*** GIVEN ENTRIES ***

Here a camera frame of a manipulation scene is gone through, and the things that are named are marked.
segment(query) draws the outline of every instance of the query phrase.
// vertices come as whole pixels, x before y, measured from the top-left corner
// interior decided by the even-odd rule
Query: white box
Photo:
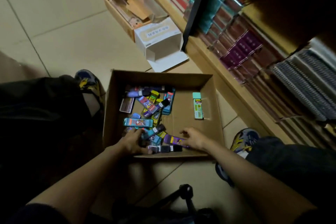
[[[181,51],[183,35],[170,17],[160,23],[150,23],[134,30],[135,43],[155,72],[163,72],[188,56]]]

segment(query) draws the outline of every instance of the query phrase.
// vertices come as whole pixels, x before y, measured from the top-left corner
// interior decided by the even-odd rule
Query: hand
[[[180,134],[187,136],[187,138],[181,142],[181,145],[190,146],[197,150],[205,151],[208,143],[212,141],[195,128],[184,128],[180,131]]]
[[[142,148],[139,146],[139,139],[142,132],[142,129],[136,130],[133,128],[126,134],[126,136],[119,140],[117,145],[120,145],[125,150],[127,155],[152,154],[152,150],[148,150],[147,148]]]

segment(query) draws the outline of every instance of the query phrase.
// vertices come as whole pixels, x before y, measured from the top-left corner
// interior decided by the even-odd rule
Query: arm
[[[286,184],[198,130],[185,128],[181,133],[189,136],[183,145],[203,150],[219,162],[264,222],[293,223],[302,213],[316,208]]]
[[[39,203],[57,209],[70,223],[83,223],[101,185],[116,162],[127,155],[150,153],[138,145],[142,130],[131,130],[101,154],[39,194],[28,204]]]

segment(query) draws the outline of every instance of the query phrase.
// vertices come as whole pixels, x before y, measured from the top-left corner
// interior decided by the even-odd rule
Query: beige floor
[[[103,0],[0,0],[0,51],[27,65],[31,78],[74,75],[85,68],[106,87],[113,68],[151,71]],[[169,72],[201,73],[191,60]],[[220,94],[218,103],[229,147],[246,125]],[[216,175],[212,161],[133,162],[115,172],[92,207],[102,216],[109,217],[111,203],[121,191],[127,191],[124,194],[131,203],[150,205],[189,183],[197,208],[216,209],[226,223],[254,222],[250,214],[242,218],[249,208],[239,192]],[[172,207],[186,208],[181,201]]]

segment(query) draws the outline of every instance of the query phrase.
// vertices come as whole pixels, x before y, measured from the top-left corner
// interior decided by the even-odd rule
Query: forearm
[[[101,185],[124,153],[120,144],[106,148],[84,166],[39,194],[29,204],[50,205],[72,224],[83,223]]]
[[[219,162],[265,222],[292,223],[301,213],[315,208],[286,184],[215,141],[207,142],[203,150]]]

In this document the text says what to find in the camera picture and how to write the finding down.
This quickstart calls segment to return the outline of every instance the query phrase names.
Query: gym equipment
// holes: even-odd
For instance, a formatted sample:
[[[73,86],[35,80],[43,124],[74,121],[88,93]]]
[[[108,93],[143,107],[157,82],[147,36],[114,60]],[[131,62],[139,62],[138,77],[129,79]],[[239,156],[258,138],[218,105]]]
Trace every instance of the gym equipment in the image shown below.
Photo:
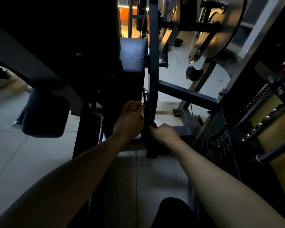
[[[97,24],[99,32],[110,31],[102,34],[102,40],[108,42],[105,45],[93,43],[95,33],[87,27],[94,22],[88,4],[72,3],[64,9],[59,6],[40,8],[43,12],[47,10],[47,16],[35,10],[28,13],[21,6],[8,10],[14,13],[13,18],[3,19],[0,15],[0,65],[34,88],[32,98],[38,93],[36,100],[44,112],[44,117],[33,113],[26,115],[34,106],[34,101],[29,101],[23,117],[23,131],[37,137],[61,136],[67,112],[72,110],[80,116],[73,153],[76,157],[110,136],[127,100],[141,100],[144,94],[148,119],[152,122],[160,91],[182,99],[178,109],[173,110],[184,124],[175,127],[181,138],[252,188],[285,218],[285,165],[282,164],[285,161],[285,137],[282,136],[285,131],[275,135],[281,137],[280,143],[273,143],[272,147],[267,147],[267,143],[274,139],[267,141],[261,136],[277,123],[280,125],[285,116],[285,112],[276,114],[279,108],[275,108],[282,103],[285,110],[285,0],[268,0],[268,5],[262,0],[268,18],[258,26],[262,28],[259,32],[246,29],[257,25],[257,20],[253,23],[242,21],[246,13],[251,12],[250,6],[258,7],[252,5],[254,1],[259,0],[249,0],[249,6],[247,0],[175,0],[175,8],[168,19],[169,0],[164,0],[161,16],[158,0],[138,0],[137,15],[132,14],[133,0],[129,0],[129,37],[133,18],[142,20],[143,27],[138,24],[137,27],[145,35],[142,38],[146,38],[133,39],[119,37],[117,2],[108,0],[106,16],[110,20],[100,18]],[[100,0],[94,2],[96,6],[103,4]],[[164,33],[159,41],[162,28]],[[189,89],[159,80],[159,68],[168,67],[167,55],[179,31],[196,31],[188,62],[206,57],[201,70],[189,64],[186,77],[193,80]],[[245,40],[241,41],[240,36],[252,31],[256,37],[245,47]],[[235,52],[239,46],[242,46],[242,56]],[[218,97],[213,98],[199,91],[217,64],[227,71],[231,80]],[[149,101],[147,91],[143,90],[146,67]],[[271,100],[275,105],[262,115],[260,109],[268,106],[272,97],[275,97]],[[205,122],[190,114],[191,103],[209,110]],[[263,121],[268,114],[273,119]],[[255,122],[266,123],[256,127]],[[52,125],[50,130],[44,126],[47,123]],[[140,137],[134,139],[134,142],[139,141]],[[92,195],[93,206],[89,208],[87,202],[69,227],[92,222],[99,225],[101,210],[96,208],[101,206],[100,189],[101,184]],[[205,226],[215,226],[190,187],[188,204]]]

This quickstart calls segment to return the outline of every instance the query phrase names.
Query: leg
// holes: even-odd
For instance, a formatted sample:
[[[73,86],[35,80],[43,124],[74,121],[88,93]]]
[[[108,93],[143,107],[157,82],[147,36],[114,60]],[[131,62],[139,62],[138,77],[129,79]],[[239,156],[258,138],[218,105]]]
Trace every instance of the leg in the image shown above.
[[[151,228],[157,227],[201,227],[201,224],[184,201],[166,198],[160,203],[151,226]]]

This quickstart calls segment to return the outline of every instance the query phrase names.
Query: forearm
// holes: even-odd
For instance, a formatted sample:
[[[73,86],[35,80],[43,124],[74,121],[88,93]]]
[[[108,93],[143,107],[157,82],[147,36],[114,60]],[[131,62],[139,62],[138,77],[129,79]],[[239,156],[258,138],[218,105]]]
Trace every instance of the forearm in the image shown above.
[[[218,227],[285,227],[285,219],[259,195],[185,142],[170,142],[167,147],[177,156]]]
[[[112,135],[53,170],[0,217],[0,227],[66,227],[127,143]]]

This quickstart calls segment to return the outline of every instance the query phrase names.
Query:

*** End of GIVEN ENTRIES ***

**WHAT YOU HAVE TO DO**
Repeat the material above exactly; pictures do not belong in the copy.

**FINISHED EXERCISE**
Here a camera frame of a manipulation scene is gone through, and the things that are named are marked.
segment(query) draws the outline of every instance of the query phrase.
// vertices come as whole pixels, x before y, measured from the top-left corner
// interior decided by the even-odd rule
Query: white box
Photo:
[[[181,51],[183,35],[170,17],[160,23],[150,23],[134,30],[135,43],[155,72],[163,72],[188,56]]]

segment(query) draws the outline of every instance of the query phrase.
// vertices come as whole pixels, x before y, measured from the top-left corner
// interior decided by the even-odd rule
Query: hand
[[[180,134],[187,136],[187,138],[181,142],[181,145],[190,146],[197,150],[205,151],[208,143],[212,141],[195,128],[184,128],[180,131]]]
[[[142,148],[139,146],[139,139],[142,132],[142,129],[136,130],[133,128],[126,134],[126,136],[119,140],[117,145],[120,145],[125,150],[127,155],[152,154],[152,150],[148,150],[147,148]]]

segment(query) draws the outline of every instance of the query phrase.
// vertices come as whole pixels, x before y, measured from the top-left corner
// interior decided by the even-odd rule
Query: arm
[[[286,184],[198,130],[185,128],[181,133],[189,136],[183,145],[203,150],[219,162],[264,222],[293,223],[302,213],[316,208]]]
[[[39,203],[57,209],[70,223],[83,223],[101,185],[116,162],[127,155],[150,153],[138,145],[142,130],[131,130],[101,154],[39,194],[28,204]]]

segment(query) draws the outline of every instance of the query phrase.
// vertices come as whole pixels, x before y, measured from the top-left corner
// interior decided by the even-odd rule
Query: beige floor
[[[103,0],[0,0],[0,51],[27,65],[31,78],[74,75],[85,68],[106,87],[113,68],[151,71]],[[169,72],[201,73],[191,60]],[[220,94],[218,103],[229,147],[246,125]],[[216,175],[212,161],[133,162],[115,172],[92,207],[102,216],[109,217],[111,203],[121,191],[127,191],[124,194],[131,203],[150,205],[189,183],[197,208],[216,209],[226,223],[254,222],[250,214],[242,218],[249,208],[239,192]],[[172,207],[186,208],[181,201]]]

segment(query) draws the outline of every instance of the query phrase.
// vertices come as whole pixels, x before y, measured from the top-left corner
// interior decided by the even-odd rule
Query: forearm
[[[101,185],[124,153],[120,144],[106,148],[84,166],[39,194],[29,204],[50,205],[72,224],[83,223]]]
[[[219,162],[265,222],[292,223],[301,213],[315,208],[286,184],[215,141],[207,142],[203,150]]]

In this document the text says what to find in the camera picture and how to write the finding down.
This quickstart calls segment to return the outline of every instance the query phrase names.
Query: gym equipment
// holes: even-odd
For instance, a formatted sample:
[[[73,86],[35,80],[43,124],[74,121],[88,93]]]
[[[108,93],[143,107],[157,82],[147,36],[114,60]],[[131,62],[139,62],[138,77],[129,79]],[[239,156],[258,138],[218,105]]]
Trace every instance of the gym equipment in the image shown below.
Photo:
[[[97,24],[99,32],[110,31],[102,34],[102,40],[108,42],[105,45],[93,43],[95,33],[87,27],[94,22],[88,4],[72,3],[64,9],[59,6],[40,8],[43,12],[47,10],[47,16],[35,10],[28,13],[21,6],[8,10],[14,13],[13,18],[3,19],[0,15],[0,65],[34,88],[32,98],[38,93],[36,100],[44,112],[44,117],[33,113],[26,115],[34,106],[34,101],[29,101],[23,117],[23,131],[37,137],[61,136],[67,112],[72,110],[80,116],[73,153],[76,157],[110,136],[127,100],[141,100],[144,94],[148,119],[152,122],[160,91],[182,99],[178,109],[173,110],[184,124],[175,127],[181,138],[252,188],[285,218],[285,165],[282,164],[285,161],[285,137],[282,136],[285,131],[275,135],[281,137],[280,143],[273,143],[272,147],[267,147],[267,143],[274,139],[267,141],[261,136],[277,123],[280,125],[285,116],[285,112],[276,114],[279,108],[275,108],[282,103],[285,110],[285,0],[268,0],[268,5],[262,0],[268,18],[258,26],[262,28],[259,32],[246,29],[257,25],[257,20],[253,23],[242,21],[246,13],[251,12],[250,6],[258,7],[252,5],[254,1],[259,0],[249,0],[249,6],[247,0],[175,0],[175,8],[168,19],[169,0],[164,0],[161,16],[158,0],[138,0],[137,15],[132,14],[133,0],[129,0],[129,37],[133,18],[142,20],[143,27],[138,24],[137,27],[145,35],[142,38],[146,38],[133,39],[119,37],[117,2],[108,0],[106,16],[110,20],[100,18]],[[100,0],[94,2],[96,6],[103,4]],[[164,33],[159,41],[162,28]],[[189,89],[159,80],[159,68],[168,67],[167,55],[179,31],[196,31],[188,62],[206,57],[201,70],[189,64],[186,77],[193,80]],[[245,40],[241,41],[240,36],[252,31],[256,37],[245,47]],[[235,52],[239,46],[242,46],[242,56]],[[218,97],[213,98],[199,91],[217,64],[227,71],[231,80]],[[149,101],[147,91],[143,90],[146,67]],[[271,100],[275,105],[262,115],[260,109],[268,106],[272,97],[275,97]],[[205,122],[190,114],[191,103],[209,110]],[[263,121],[268,114],[273,119]],[[255,122],[266,123],[256,127]],[[52,125],[50,130],[44,126],[47,123]],[[140,137],[134,139],[134,142],[139,141]],[[92,195],[93,206],[89,208],[87,202],[69,227],[92,222],[99,225],[101,210],[96,208],[101,206],[100,189],[101,184]],[[205,226],[215,226],[190,187],[188,204]]]

This quickstart calls segment to return the outline of every instance the query phrase names.
Query: leg
// holes: even-odd
For instance, a formatted sample:
[[[73,86],[35,80],[43,124],[74,121],[88,93]]]
[[[108,93],[143,107],[157,82],[147,36],[114,60]],[[131,62],[139,62],[138,77],[129,79]],[[239,156],[258,138],[218,105]]]
Trace every instance of the leg in the image shown above.
[[[151,228],[157,227],[201,227],[201,224],[184,201],[166,198],[160,203],[151,226]]]

This quickstart calls segment to return the outline of every instance the query phrase names.
Query: forearm
// holes: even-odd
For instance, a formatted sample:
[[[73,86],[35,80],[43,124],[74,121],[88,93]]]
[[[108,93],[143,107],[157,82],[147,36],[114,60]],[[131,62],[139,62],[138,77],[129,79]],[[239,156],[258,138],[218,105]]]
Trace every instance of the forearm in the image shown above.
[[[218,227],[285,227],[285,219],[259,195],[185,142],[170,142],[167,147],[177,156]]]
[[[112,135],[53,170],[0,217],[0,227],[66,227],[127,143]]]

This quickstart calls segment to return the outline of every instance the query phrase names.
Query:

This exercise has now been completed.